The most common pattern. A central orchestrator decomposes tasks, delegates to specialists, and synthesizes results. All communication flows through the hub. This is what Claude Code's Task tool, LangGraph's supervisor pattern, and Microsoft's Semantic Kernel use by default.

When to use: Task decomposition is clear, sub-tasks are independent, and you need full visibility into the workflow. This is the right default for most agentic applications.

2. Peer-to-Peer (Agent Teams / A2A)

# Peer-to-Peer (Agent Teams) Pattern
# Agents communicate directly with each other

class Teammate:
    def __init__(self, name: str, inbox: MessageQueue):
        self.name = name
        self.inbox = inbox
        self.task_pool = SharedTaskList()

    async def run(self):
        while True:
            # Self-claim available tasks
            task = await self.task_pool.claim_next()
            if not task:
                await self.notify_idle()
                break

            # Execute with awareness of teammates
            result = await self.execute(task)

            # Notify teammates who depend on this work
            for blocked_task in task.blocks:
                owner = blocked_task.owner
                if owner:
                    await self.send_message(owner, {
                        "type": "dependency_resolved",
                        "task": task.id,
                        "summary": result.summary
                    })

            await self.task_pool.mark_completed(task.id)

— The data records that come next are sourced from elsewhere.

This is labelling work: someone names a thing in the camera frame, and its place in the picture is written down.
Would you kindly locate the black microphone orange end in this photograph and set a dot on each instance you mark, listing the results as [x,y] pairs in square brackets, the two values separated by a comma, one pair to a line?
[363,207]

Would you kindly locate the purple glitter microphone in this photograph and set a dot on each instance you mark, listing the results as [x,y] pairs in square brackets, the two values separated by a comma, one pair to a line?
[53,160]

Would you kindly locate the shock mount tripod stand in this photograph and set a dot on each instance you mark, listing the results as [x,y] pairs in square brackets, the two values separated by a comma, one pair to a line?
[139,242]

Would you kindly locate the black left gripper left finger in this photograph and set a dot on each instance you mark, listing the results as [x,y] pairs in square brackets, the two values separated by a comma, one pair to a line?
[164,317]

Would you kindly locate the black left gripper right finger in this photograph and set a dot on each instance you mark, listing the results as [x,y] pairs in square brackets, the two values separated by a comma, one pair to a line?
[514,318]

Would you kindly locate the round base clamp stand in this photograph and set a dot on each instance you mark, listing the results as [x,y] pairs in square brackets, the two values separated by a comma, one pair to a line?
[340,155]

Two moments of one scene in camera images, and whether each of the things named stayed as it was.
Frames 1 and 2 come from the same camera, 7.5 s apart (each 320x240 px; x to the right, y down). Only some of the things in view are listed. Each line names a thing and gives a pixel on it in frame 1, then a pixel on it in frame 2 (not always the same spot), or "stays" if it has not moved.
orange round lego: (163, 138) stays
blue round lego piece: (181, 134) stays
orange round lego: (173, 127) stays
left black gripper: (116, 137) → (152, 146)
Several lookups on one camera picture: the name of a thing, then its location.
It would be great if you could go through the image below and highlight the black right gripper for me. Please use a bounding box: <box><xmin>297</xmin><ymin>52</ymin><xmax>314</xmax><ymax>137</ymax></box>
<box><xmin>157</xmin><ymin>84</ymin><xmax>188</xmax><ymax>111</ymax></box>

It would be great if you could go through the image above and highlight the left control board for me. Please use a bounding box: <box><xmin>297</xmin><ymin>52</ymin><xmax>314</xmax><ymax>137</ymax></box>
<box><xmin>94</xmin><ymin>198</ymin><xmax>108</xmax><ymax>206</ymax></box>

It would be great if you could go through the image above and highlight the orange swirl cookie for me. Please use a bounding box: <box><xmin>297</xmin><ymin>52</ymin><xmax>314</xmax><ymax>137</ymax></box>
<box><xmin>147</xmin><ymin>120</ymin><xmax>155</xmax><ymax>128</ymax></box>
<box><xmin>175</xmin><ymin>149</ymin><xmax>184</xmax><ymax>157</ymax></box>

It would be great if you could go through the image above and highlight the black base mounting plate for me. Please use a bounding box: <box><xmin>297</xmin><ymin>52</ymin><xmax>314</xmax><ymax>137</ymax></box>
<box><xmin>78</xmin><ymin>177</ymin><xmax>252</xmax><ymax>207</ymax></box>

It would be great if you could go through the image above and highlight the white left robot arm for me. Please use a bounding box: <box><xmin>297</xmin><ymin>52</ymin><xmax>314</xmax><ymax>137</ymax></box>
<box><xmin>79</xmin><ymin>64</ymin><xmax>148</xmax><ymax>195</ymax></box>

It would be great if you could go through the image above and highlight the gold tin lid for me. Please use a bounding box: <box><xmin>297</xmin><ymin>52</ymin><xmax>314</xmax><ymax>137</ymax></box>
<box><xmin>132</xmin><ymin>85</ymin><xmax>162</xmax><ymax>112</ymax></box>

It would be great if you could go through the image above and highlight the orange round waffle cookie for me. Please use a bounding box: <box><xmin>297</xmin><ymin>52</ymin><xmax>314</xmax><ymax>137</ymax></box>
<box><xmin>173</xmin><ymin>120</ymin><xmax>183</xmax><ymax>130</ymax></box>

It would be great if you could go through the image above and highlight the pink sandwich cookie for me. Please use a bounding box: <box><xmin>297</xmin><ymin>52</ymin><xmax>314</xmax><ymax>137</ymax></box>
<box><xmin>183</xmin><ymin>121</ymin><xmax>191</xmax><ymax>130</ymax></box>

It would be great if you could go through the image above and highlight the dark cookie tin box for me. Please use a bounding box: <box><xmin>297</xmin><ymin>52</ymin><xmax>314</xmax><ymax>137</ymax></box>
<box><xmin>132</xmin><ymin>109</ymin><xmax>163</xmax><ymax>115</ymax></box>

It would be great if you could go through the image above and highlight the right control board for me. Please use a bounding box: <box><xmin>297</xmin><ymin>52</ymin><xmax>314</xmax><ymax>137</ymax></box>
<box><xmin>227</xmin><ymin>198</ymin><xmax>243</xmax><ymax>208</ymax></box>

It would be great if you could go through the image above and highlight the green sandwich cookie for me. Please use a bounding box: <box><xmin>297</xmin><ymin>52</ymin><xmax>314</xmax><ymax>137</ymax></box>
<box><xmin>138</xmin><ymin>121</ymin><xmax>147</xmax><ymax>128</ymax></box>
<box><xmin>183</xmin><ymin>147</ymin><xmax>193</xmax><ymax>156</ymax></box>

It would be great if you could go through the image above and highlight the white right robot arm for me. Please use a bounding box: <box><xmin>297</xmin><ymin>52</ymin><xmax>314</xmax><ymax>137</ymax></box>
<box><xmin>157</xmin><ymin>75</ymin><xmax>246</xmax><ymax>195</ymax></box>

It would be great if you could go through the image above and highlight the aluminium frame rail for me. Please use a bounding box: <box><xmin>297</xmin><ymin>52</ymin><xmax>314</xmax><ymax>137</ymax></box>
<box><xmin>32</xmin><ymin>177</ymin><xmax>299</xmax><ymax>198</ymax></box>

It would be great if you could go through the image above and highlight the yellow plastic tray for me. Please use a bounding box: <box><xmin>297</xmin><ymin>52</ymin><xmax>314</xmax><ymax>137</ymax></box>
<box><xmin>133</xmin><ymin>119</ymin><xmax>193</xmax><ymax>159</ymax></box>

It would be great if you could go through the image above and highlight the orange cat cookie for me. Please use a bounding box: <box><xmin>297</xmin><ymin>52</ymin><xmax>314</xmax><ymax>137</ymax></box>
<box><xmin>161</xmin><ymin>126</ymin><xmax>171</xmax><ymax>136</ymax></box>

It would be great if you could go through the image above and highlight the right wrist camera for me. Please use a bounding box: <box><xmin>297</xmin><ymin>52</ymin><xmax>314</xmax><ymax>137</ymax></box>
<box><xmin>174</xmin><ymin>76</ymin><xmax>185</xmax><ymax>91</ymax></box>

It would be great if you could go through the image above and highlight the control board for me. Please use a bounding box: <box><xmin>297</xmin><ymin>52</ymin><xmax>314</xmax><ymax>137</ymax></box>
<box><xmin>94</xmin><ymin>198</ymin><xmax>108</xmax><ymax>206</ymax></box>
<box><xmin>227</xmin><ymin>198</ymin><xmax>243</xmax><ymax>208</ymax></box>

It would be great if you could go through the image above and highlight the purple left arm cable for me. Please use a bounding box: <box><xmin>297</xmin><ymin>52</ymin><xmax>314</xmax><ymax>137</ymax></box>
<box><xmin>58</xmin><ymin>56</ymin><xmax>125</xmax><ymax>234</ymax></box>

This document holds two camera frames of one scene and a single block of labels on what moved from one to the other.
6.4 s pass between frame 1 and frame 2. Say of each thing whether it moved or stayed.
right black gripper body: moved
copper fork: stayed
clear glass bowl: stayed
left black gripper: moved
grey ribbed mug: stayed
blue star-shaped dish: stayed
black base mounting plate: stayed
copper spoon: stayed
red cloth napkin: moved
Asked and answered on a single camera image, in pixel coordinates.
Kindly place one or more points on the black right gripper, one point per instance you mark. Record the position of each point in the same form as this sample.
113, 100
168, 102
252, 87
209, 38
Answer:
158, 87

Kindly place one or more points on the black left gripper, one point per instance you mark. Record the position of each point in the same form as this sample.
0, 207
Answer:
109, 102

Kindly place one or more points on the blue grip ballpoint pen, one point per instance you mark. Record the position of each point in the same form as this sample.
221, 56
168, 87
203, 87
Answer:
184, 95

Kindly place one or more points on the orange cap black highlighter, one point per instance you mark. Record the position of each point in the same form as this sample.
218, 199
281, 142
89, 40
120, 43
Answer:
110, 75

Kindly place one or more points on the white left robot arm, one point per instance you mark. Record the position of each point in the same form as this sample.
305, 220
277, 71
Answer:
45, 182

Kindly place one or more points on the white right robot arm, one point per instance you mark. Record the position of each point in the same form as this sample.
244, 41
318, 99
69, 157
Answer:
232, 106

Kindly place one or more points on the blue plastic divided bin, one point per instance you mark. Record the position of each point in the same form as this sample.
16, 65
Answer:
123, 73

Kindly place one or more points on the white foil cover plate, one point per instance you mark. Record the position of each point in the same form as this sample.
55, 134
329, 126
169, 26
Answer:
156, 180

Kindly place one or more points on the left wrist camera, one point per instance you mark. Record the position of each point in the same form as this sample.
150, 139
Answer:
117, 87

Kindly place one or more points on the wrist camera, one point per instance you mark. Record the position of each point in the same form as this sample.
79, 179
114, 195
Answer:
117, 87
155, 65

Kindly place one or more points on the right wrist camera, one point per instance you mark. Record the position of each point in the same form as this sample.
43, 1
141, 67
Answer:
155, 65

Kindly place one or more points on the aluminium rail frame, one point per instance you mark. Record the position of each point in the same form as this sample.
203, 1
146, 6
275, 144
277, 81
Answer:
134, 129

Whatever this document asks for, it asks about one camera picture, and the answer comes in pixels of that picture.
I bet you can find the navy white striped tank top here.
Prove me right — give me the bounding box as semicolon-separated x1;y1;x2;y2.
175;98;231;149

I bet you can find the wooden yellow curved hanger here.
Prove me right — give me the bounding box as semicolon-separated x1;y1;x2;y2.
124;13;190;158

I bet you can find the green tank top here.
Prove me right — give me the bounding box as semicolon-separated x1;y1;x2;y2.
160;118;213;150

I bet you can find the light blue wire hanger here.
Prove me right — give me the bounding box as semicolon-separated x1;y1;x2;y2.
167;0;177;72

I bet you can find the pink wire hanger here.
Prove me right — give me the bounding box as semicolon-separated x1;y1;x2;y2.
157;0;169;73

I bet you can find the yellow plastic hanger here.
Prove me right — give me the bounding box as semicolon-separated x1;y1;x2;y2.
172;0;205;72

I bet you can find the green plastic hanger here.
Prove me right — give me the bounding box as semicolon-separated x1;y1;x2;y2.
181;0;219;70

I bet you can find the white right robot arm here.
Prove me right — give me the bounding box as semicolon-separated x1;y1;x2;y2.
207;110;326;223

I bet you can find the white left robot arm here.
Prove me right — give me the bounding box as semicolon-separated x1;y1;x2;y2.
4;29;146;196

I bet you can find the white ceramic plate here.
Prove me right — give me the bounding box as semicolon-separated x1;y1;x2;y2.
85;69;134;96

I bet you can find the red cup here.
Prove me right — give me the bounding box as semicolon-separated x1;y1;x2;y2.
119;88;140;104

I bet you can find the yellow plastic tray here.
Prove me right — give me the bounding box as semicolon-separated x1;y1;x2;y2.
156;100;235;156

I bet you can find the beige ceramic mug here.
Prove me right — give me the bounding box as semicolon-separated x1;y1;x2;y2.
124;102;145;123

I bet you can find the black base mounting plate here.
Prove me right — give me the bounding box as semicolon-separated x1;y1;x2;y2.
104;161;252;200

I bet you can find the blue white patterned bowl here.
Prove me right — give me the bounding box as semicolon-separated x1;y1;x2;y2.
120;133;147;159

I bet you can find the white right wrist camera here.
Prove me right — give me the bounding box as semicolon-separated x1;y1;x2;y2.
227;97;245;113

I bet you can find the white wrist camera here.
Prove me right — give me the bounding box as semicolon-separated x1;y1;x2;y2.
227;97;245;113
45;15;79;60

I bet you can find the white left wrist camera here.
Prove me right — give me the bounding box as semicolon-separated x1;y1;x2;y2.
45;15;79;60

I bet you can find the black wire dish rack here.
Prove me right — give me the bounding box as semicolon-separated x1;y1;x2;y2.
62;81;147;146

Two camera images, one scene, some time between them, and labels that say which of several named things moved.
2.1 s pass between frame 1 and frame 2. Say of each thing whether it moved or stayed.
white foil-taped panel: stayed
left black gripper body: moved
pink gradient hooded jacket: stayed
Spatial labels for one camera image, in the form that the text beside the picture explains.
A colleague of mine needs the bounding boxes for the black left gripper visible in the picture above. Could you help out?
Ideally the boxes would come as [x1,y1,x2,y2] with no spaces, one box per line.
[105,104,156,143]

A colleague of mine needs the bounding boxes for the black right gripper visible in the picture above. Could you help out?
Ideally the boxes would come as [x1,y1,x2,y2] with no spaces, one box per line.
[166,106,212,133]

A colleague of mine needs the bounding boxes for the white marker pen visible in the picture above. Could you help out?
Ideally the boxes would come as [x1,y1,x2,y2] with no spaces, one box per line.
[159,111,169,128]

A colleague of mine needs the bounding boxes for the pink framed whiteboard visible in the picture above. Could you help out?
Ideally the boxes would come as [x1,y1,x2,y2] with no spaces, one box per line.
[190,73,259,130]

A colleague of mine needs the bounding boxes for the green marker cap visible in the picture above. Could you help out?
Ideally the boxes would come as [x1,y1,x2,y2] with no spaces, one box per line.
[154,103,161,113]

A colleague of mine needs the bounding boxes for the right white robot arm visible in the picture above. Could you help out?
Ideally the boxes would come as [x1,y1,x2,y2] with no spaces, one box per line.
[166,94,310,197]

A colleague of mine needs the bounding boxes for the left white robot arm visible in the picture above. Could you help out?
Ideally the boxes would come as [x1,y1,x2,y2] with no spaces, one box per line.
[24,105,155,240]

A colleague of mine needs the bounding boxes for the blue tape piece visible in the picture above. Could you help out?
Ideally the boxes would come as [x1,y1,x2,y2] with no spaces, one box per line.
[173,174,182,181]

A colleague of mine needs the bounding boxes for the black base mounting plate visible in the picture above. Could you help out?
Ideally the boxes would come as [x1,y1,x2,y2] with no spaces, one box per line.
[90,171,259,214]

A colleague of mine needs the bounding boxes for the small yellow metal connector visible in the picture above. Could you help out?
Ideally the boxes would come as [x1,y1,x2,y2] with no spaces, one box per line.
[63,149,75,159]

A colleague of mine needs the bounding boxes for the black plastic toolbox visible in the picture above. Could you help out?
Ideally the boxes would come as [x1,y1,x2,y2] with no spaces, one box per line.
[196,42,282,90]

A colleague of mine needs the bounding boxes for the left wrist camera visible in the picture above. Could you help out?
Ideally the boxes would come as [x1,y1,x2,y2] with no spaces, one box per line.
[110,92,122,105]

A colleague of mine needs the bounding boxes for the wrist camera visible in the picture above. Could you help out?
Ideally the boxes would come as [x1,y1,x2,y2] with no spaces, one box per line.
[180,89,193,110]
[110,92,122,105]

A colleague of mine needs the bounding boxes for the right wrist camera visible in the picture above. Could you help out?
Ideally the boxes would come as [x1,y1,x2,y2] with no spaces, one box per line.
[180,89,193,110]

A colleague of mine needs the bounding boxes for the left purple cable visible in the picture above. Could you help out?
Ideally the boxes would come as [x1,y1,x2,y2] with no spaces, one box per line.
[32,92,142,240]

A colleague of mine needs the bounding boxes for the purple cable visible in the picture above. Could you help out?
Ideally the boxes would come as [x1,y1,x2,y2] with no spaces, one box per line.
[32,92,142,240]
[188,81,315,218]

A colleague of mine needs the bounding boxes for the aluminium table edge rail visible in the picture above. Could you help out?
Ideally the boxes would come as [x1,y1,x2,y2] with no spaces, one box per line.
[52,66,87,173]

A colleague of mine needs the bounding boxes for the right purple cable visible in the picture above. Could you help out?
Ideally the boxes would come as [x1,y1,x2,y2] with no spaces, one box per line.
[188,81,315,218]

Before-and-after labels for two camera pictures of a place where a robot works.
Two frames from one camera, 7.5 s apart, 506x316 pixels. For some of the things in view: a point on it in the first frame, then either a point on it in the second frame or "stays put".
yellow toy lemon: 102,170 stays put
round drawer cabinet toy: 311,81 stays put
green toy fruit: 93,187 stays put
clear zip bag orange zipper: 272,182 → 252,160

# Pros: Rich collaboration, no bottleneck, parallel
# Cons: Coordination complexity, token explosion, non-deterministic

Agents communicate directly, claim tasks from a shared pool, and coordinate without routing everything through a central point. Claude Code's Agent Teams is one implementation; Google's Agent2Agent Protocol (A2A) provides a standardized version for cross-vendor interoperability, backed by 50+ technology partners.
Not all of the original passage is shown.